Repeat the span of the entries below that starts at the line with "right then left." and ends at the line with "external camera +", nothing more. Skip the pictures.

------ Supplied records ------

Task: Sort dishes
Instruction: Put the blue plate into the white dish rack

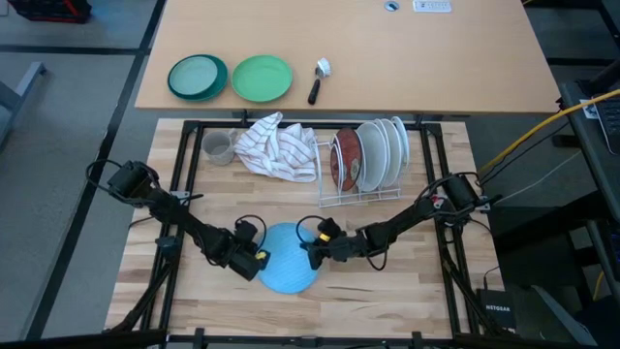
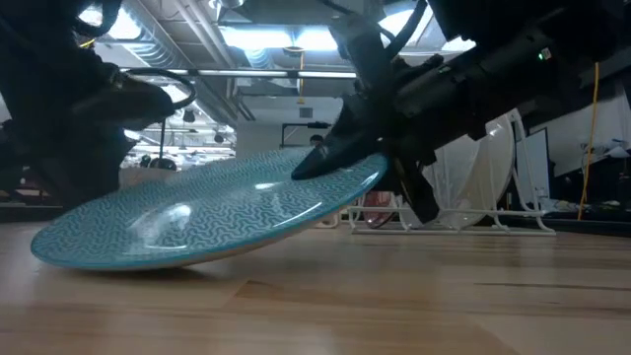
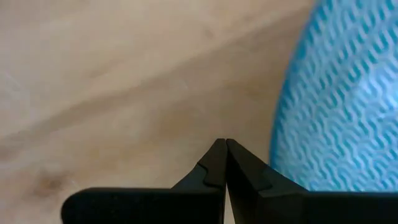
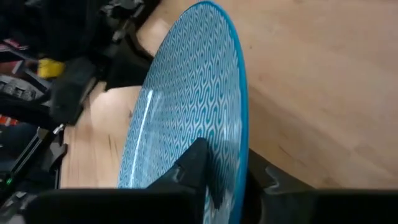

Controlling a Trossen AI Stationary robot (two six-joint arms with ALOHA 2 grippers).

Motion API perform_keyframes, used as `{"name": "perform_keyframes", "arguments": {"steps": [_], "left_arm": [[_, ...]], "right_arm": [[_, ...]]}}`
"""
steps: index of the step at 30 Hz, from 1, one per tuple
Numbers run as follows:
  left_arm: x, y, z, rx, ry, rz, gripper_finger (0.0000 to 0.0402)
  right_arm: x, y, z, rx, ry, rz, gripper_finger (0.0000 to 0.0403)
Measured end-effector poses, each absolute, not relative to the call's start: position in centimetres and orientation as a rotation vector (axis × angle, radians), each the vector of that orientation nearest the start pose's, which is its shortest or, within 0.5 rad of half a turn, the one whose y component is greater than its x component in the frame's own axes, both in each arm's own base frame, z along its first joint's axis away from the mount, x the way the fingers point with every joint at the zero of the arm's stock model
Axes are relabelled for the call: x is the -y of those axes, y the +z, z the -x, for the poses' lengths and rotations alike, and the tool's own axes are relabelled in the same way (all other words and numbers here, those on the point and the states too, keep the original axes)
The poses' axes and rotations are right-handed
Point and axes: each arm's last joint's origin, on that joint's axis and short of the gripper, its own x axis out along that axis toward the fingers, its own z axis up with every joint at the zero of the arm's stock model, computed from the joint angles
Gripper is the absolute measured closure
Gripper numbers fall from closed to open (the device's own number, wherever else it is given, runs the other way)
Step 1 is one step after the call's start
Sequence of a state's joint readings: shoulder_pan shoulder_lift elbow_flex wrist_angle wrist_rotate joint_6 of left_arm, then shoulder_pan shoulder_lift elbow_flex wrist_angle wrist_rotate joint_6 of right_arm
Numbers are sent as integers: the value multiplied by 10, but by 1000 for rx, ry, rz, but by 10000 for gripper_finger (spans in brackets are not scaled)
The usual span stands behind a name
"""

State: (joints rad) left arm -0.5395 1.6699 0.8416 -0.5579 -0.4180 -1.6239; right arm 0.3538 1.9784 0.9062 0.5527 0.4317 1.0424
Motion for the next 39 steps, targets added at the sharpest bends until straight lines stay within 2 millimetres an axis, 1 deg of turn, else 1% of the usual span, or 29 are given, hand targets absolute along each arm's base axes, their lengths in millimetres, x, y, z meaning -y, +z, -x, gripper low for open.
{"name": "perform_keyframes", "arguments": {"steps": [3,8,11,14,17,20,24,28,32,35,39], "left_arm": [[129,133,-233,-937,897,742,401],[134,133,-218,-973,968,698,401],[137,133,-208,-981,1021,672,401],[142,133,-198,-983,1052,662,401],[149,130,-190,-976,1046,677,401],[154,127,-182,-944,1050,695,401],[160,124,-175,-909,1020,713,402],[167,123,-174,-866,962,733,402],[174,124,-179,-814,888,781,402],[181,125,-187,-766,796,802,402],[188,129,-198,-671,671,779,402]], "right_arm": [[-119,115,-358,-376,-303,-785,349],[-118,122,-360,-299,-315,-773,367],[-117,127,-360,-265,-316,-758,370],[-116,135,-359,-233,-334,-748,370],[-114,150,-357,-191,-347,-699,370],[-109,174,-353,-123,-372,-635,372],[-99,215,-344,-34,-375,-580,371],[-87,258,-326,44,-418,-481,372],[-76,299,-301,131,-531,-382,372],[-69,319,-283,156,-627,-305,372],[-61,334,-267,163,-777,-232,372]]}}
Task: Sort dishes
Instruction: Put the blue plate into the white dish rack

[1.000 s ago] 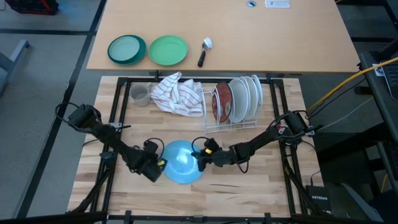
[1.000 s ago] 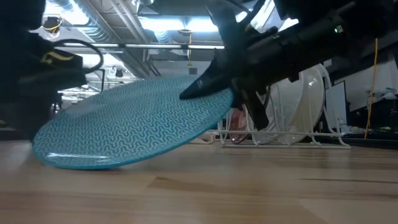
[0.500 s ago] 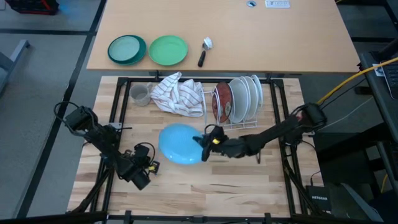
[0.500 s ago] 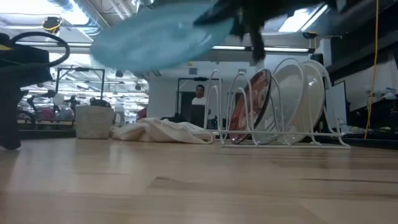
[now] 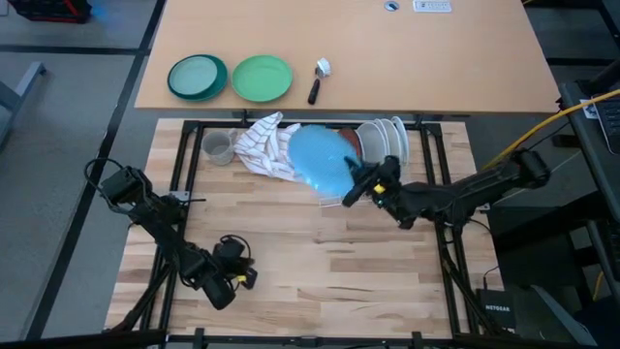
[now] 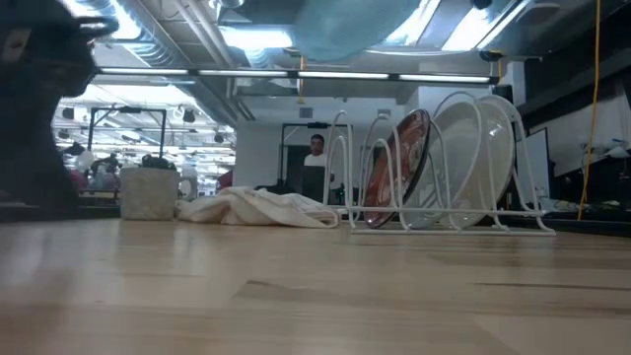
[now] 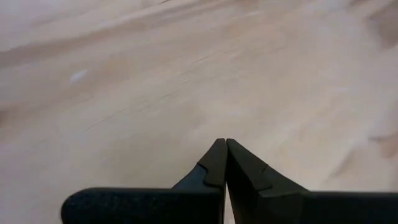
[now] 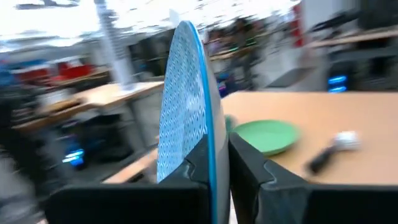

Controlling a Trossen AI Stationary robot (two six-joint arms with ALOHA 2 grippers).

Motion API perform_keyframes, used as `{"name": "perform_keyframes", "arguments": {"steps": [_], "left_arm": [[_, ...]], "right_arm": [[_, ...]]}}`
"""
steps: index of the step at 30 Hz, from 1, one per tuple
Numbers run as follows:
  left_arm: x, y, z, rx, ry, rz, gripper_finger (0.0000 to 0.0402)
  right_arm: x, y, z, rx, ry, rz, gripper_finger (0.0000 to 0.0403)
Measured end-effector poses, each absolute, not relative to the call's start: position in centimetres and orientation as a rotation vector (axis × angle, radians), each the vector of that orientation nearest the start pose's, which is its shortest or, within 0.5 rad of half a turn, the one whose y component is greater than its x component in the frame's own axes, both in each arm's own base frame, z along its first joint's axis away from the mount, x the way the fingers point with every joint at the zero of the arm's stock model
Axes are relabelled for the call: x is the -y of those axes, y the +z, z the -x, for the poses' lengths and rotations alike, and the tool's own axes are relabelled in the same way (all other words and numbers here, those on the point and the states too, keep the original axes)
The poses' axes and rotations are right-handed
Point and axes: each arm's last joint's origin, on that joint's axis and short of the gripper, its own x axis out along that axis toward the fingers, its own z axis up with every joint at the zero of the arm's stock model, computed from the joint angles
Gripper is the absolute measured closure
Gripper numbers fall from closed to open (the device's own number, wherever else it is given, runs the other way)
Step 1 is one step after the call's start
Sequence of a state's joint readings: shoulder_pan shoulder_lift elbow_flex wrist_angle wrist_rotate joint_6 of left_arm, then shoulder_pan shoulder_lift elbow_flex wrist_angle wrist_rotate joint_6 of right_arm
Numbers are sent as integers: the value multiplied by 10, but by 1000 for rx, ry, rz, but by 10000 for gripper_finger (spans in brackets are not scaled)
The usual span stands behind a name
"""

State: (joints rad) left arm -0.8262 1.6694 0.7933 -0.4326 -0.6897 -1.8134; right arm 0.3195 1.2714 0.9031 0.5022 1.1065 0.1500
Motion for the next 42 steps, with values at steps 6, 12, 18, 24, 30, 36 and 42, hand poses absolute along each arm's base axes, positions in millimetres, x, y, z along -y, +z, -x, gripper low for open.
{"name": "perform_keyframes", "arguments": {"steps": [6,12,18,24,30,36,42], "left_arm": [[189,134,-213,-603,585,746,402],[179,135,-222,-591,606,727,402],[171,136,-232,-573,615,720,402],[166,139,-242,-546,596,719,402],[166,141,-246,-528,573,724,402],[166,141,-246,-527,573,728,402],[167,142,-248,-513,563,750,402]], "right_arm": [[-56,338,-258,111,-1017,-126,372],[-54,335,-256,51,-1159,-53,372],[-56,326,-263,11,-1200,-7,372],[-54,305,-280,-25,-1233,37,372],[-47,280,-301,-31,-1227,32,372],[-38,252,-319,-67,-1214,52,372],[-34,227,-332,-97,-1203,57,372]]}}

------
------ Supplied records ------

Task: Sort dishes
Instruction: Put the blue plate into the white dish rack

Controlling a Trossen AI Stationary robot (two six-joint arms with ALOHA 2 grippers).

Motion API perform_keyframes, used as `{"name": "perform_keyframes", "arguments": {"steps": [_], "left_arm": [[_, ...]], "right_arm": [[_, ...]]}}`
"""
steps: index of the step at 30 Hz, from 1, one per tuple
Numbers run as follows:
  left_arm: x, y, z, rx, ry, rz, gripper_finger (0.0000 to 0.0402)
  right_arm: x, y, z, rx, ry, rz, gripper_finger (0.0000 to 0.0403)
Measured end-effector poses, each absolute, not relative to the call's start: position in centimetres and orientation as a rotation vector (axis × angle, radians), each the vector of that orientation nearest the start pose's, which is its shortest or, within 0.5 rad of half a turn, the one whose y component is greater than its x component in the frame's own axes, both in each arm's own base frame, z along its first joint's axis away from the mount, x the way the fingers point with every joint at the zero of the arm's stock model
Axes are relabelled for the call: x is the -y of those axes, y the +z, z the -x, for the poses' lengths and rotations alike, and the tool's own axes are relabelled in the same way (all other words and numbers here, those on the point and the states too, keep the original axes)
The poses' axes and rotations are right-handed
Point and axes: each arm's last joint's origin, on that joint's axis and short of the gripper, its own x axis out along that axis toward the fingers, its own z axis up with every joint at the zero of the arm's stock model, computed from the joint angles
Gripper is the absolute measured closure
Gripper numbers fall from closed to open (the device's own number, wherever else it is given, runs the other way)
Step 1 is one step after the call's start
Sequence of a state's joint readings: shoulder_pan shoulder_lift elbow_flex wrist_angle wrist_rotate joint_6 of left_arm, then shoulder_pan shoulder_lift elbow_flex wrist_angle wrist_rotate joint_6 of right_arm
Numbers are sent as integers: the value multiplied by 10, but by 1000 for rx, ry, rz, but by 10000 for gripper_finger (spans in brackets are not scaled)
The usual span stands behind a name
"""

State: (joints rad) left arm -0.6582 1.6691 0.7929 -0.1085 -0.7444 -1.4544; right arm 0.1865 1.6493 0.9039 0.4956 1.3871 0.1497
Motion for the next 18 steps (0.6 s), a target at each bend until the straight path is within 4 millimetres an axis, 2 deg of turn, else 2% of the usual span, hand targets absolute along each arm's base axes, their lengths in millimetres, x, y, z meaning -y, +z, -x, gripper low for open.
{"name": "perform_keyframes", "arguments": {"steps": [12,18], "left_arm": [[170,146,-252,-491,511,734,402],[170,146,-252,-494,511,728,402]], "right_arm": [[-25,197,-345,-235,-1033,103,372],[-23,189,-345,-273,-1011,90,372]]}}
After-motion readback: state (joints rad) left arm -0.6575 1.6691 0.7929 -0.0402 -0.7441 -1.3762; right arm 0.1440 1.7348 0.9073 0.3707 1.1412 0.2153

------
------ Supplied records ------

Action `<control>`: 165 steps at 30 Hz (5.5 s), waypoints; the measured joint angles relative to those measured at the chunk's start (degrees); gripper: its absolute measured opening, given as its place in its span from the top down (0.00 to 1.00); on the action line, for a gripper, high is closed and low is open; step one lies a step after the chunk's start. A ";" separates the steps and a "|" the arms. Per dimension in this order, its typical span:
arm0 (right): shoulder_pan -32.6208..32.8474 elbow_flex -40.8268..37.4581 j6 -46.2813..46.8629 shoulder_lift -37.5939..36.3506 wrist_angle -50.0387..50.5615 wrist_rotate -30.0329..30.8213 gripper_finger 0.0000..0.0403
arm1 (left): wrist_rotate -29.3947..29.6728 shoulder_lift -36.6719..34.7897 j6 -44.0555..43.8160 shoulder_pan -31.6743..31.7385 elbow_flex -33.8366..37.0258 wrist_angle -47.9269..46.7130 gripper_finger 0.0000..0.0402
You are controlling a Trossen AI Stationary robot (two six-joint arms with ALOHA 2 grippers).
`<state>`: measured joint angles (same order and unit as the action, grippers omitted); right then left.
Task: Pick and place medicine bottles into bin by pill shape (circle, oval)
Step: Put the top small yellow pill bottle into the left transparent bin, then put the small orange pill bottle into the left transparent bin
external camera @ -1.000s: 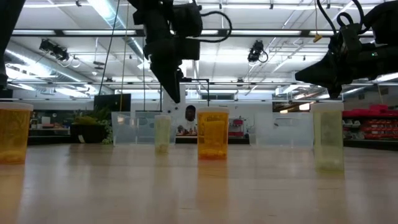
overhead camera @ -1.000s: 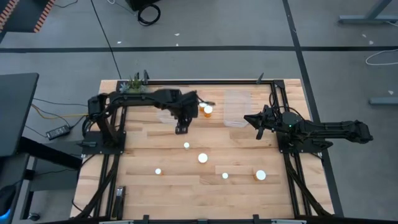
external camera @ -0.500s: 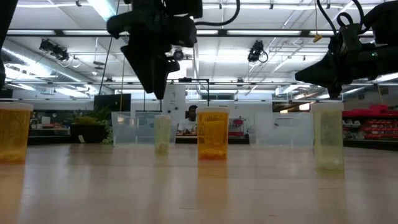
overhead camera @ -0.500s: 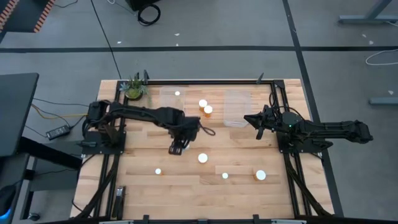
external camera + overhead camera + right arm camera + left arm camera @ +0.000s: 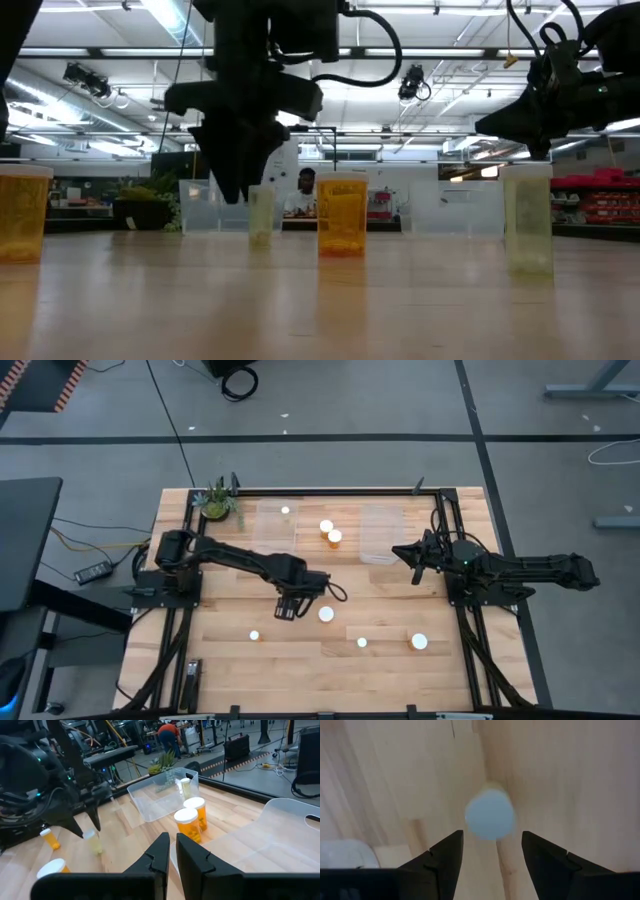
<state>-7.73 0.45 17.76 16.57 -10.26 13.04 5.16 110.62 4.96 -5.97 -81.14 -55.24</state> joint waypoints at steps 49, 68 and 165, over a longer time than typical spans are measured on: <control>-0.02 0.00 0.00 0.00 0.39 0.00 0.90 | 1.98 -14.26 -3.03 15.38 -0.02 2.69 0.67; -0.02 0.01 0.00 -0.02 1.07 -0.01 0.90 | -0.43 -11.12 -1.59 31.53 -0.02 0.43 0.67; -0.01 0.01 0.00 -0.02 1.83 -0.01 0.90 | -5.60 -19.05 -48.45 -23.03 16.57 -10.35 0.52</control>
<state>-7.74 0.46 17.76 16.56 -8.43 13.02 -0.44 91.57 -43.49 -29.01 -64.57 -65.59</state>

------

**Finished task**
`<state>`: measured joint angles (same order and unit as the action, grippers omitted); right then left.
Task: Pick and place medicine bottles into bin by pill shape (circle, oval)
Step: Put the top small yellow pill bottle into the left transparent bin, then put the small orange pill bottle into the left transparent bin
external camera @ -1.000s: 
overhead camera @ -1.000s: 
external camera @ -0.500s: 
overhead camera @ -0.500s: 
external camera + overhead camera + right arm camera + left arm camera @ +0.000s: 

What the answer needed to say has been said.